Day 5: Today i met with an old friend, that i hadn’t seen in a long time, at the beach. I was very resistent to go ( i didn’t meet with anybody other than my family for almost four weeks ), but i did go, because i am kind of in the flow now. It was fun and we played volleyball. But i also realized that i need to find more friends, who share more with me, than just shared past. Plan on joining a meditation group, and environmental party, once i moved cities.
@LIDavis : Thank you for your kind words. I hope you find the courage to deal with the dentist and your other fear areas. Good luck!
Day 6: Today i bumped into my former collegue from work. She is very attractive, but i didn’t really have time to be anxious or nervous, because everything went so fast. But i still count it as an sucess, because i talked a lot calmer than i used to do. See you tomorrow
Day 9 (or so): Had a busy weekend, where i challenged my fears on a high level. First my best friend called. I knew, he would want to invite me on our local festival, but i was so scared, that i just did not answer the phone. Seeing many people, being around strangers and probably having to dance or so.. I just looked at the phone and let him call me for four times ( I am so grateful for such a friend). I reminded myself of the fear challenge, listened to a motivating song and then called him back. I told myself, i would just say Yes to whatever he was saying, no matter what, even if he wanted me to kill another person or so. Just saying Yes, that was the goal. So instead of having to kill someone, we went to the festival and it was a lot of fun. I even challenged my fear of public urinating and won. The next day, he was just standing in front of my door with a couple of friends and said we were going to play football now. I had no choice, which was great, so my mind couldn’t find any excuses. So yeah, i am proud of myself, but also extremely grateful for such a friend, who is just to stubborn to let me rot in self-pity. See you soon.
Day 30: Inspired by @MayaLuvsKaya , i felt the need to write a closing statement for my personal month as well. Just to round this wonderful experience up and maybe to inspire somebody else to continue or start facing their fears.
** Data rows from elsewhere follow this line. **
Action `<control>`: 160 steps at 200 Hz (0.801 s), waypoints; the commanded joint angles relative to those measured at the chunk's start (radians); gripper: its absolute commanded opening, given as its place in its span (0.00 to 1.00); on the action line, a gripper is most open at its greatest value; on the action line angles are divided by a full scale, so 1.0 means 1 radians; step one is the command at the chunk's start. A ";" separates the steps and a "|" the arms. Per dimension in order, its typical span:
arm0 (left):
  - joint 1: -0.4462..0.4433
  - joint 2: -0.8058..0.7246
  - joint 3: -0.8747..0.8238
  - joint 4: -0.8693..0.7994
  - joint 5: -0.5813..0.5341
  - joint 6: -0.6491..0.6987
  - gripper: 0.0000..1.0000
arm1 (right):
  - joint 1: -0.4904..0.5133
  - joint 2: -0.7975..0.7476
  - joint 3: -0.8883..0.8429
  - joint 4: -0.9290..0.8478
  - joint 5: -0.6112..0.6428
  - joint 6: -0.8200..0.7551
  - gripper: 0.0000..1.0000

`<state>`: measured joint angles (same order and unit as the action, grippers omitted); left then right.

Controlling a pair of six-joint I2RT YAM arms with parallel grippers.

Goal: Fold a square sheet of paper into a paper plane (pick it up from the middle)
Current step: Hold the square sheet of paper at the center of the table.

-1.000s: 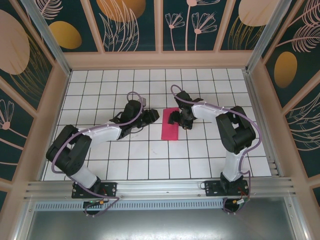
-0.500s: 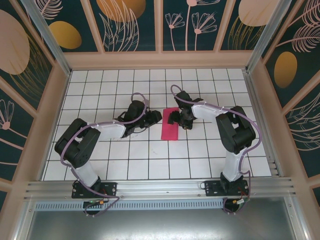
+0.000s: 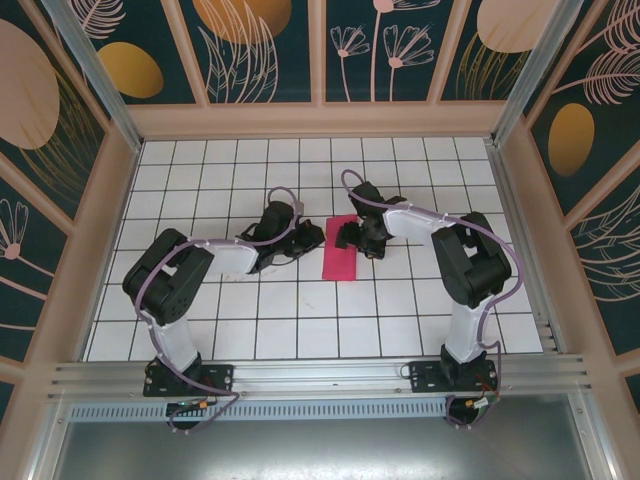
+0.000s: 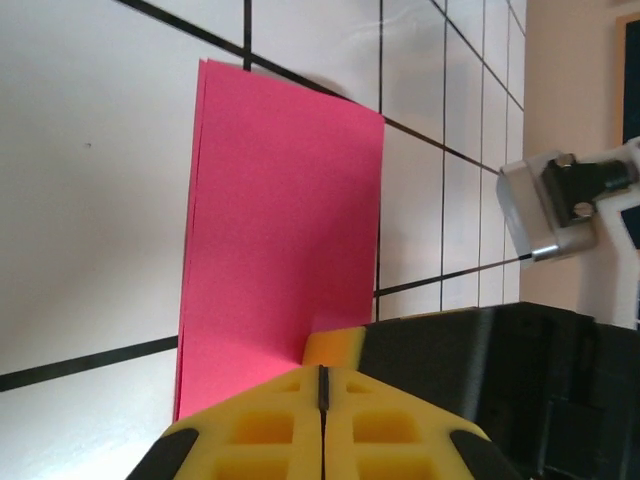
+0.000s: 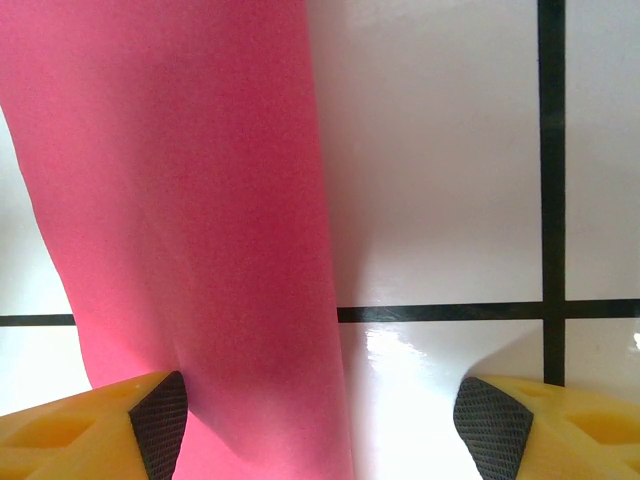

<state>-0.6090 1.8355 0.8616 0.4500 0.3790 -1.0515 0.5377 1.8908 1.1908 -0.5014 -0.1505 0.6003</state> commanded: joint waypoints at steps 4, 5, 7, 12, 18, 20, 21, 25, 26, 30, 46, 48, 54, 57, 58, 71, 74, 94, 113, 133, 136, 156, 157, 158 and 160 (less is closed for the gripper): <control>-0.005 0.043 0.034 0.046 0.038 -0.030 0.03 | -0.012 0.103 -0.045 0.031 0.043 -0.027 0.78; -0.005 0.045 0.035 0.048 0.039 -0.031 0.03 | -0.012 0.103 -0.045 0.031 0.043 -0.027 0.78; -0.005 0.047 0.036 0.052 0.041 -0.031 0.03 | -0.012 0.104 -0.045 0.032 0.043 -0.027 0.78; -0.006 0.054 0.039 0.062 0.048 -0.035 0.02 | -0.012 0.105 -0.046 0.033 0.043 -0.027 0.78; -0.005 0.063 0.042 0.069 0.056 -0.038 0.01 | -0.013 0.104 -0.046 0.032 0.043 -0.027 0.78; -0.005 0.066 0.044 0.069 0.058 -0.038 0.01 | -0.013 0.104 -0.046 0.032 0.043 -0.027 0.78; -0.005 0.067 0.045 0.069 0.058 -0.038 0.00 | -0.012 0.105 -0.046 0.032 0.043 -0.027 0.78; -0.005 0.073 0.049 0.064 0.058 -0.038 0.00 | -0.013 0.103 -0.048 0.032 0.042 -0.025 0.78; -0.005 0.075 0.051 0.062 0.058 -0.038 0.00 | -0.013 0.102 -0.048 0.033 0.043 -0.025 0.78; -0.005 0.080 0.057 0.057 0.057 -0.037 0.00 | -0.013 0.102 -0.048 0.035 0.043 -0.025 0.78; -0.005 0.098 0.070 0.058 0.065 -0.039 0.00 | -0.012 0.103 -0.047 0.033 0.042 -0.025 0.78; -0.005 0.100 0.070 0.061 0.067 -0.039 0.00 | -0.013 0.102 -0.048 0.034 0.043 -0.025 0.78; -0.005 0.104 0.073 0.062 0.068 -0.041 0.00 | -0.013 0.103 -0.048 0.034 0.042 -0.025 0.78; -0.005 0.106 0.075 0.060 0.068 -0.040 0.00 | -0.013 0.103 -0.049 0.034 0.042 -0.025 0.78; -0.005 0.106 0.077 0.059 0.068 -0.040 0.00 | -0.013 0.103 -0.048 0.035 0.042 -0.025 0.78; -0.005 0.114 0.091 0.030 0.057 -0.033 0.00 | -0.012 0.103 -0.049 0.034 0.042 -0.027 0.78; -0.005 0.116 0.093 0.026 0.056 -0.030 0.00 | -0.013 0.103 -0.049 0.034 0.042 -0.028 0.78; -0.005 0.130 0.102 0.018 0.053 -0.033 0.00 | -0.013 0.103 -0.049 0.032 0.042 -0.029 0.78; -0.005 0.142 0.105 0.014 0.053 -0.036 0.00 | -0.013 0.103 -0.048 0.034 0.042 -0.028 0.78; -0.005 0.157 0.105 0.008 0.057 -0.035 0.00 | -0.012 0.103 -0.049 0.034 0.042 -0.028 0.78; -0.005 0.159 0.105 0.006 0.057 -0.035 0.00 | -0.013 0.103 -0.049 0.034 0.042 -0.028 0.78; -0.005 0.169 0.105 -0.002 0.052 -0.035 0.00 | -0.012 0.103 -0.049 0.035 0.039 -0.028 0.78; -0.005 0.169 0.105 -0.002 0.052 -0.035 0.00 | -0.012 0.103 -0.048 0.035 0.039 -0.027 0.78; -0.006 0.168 0.105 -0.003 0.052 -0.035 0.00 | -0.013 0.103 -0.048 0.036 0.039 -0.027 0.78; -0.006 0.169 0.105 -0.003 0.053 -0.035 0.00 | -0.012 0.103 -0.048 0.035 0.039 -0.027 0.78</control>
<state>-0.6090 1.9816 0.9485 0.4664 0.4198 -1.0790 0.5377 1.8908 1.1908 -0.5011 -0.1516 0.6003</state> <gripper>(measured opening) 0.065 0.781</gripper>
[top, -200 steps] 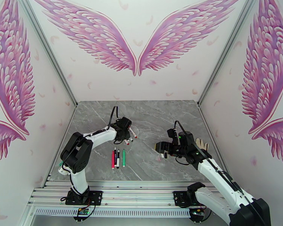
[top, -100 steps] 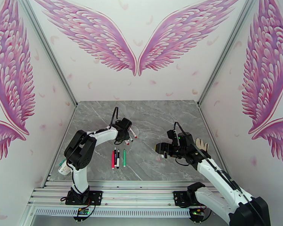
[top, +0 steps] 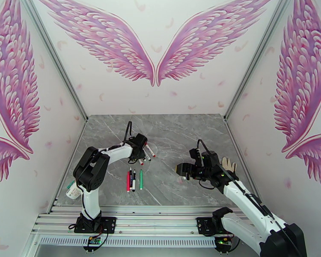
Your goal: Open the pen caps
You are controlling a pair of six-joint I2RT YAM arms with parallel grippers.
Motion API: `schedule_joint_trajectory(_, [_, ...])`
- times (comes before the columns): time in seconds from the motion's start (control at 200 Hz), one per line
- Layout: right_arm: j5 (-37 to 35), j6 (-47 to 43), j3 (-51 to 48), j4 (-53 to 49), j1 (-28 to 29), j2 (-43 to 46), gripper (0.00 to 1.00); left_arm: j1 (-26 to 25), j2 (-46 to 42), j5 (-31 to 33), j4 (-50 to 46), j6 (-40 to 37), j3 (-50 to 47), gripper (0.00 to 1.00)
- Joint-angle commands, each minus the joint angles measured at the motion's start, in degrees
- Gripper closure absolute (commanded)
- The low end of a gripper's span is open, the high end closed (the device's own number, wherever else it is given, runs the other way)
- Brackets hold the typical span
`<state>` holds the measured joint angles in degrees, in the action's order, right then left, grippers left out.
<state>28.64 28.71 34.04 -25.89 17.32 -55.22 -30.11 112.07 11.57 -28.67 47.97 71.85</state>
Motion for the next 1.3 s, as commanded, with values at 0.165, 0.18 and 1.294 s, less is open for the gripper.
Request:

It has been a very “challenging” month for me, where i had to deal with a lot of anxiety and negativity in the beginning, when facing my fears. And I am also a bit disappointed that i didn’t update my list as regulary as i wanted to in the beginning. But once i got used to meeting friends and doing new stuff with them, it didn’t feel like a fear anymore, which made me reluctant to post these here as a success. It was hard in the beginning to initiate conversations or say “Yes” to a social situation or doing something completely new. But once i jumped over this line over and over, it got easier and easier. My social anxiety wasn’t as bad as i thought it would be. And that was important to realize: When you face your fears, they suddenly become a lot smaller than you made them. Looking through my original list, i can’t really find anything that i would be too terrified to do now. I may still be afraid, but now i know, that this fear is just a sign telling me where i need to go (if it’s not the “a-lion-is-chasing-me-fear” – than i am going to run in the opposite direction). I am very grateful for this challenge and all the people, who participated. It was a great encouragement to see other people facing their fears day after day as well. I am already excited for the next challenge. But not everything is a challenge. Sometimes you just lean back and enjoy the moment – with all its fears and wonders.
And away we go.
Birds, being lonely and alone (even though I love alone time), inadequacy (academically, socially), not being prepared with knowledge and skill, realizing that someone I love can’t connect with me the way I would like to, not having a home base, rejection, not being needed, existing alone with my thoughts without distraction.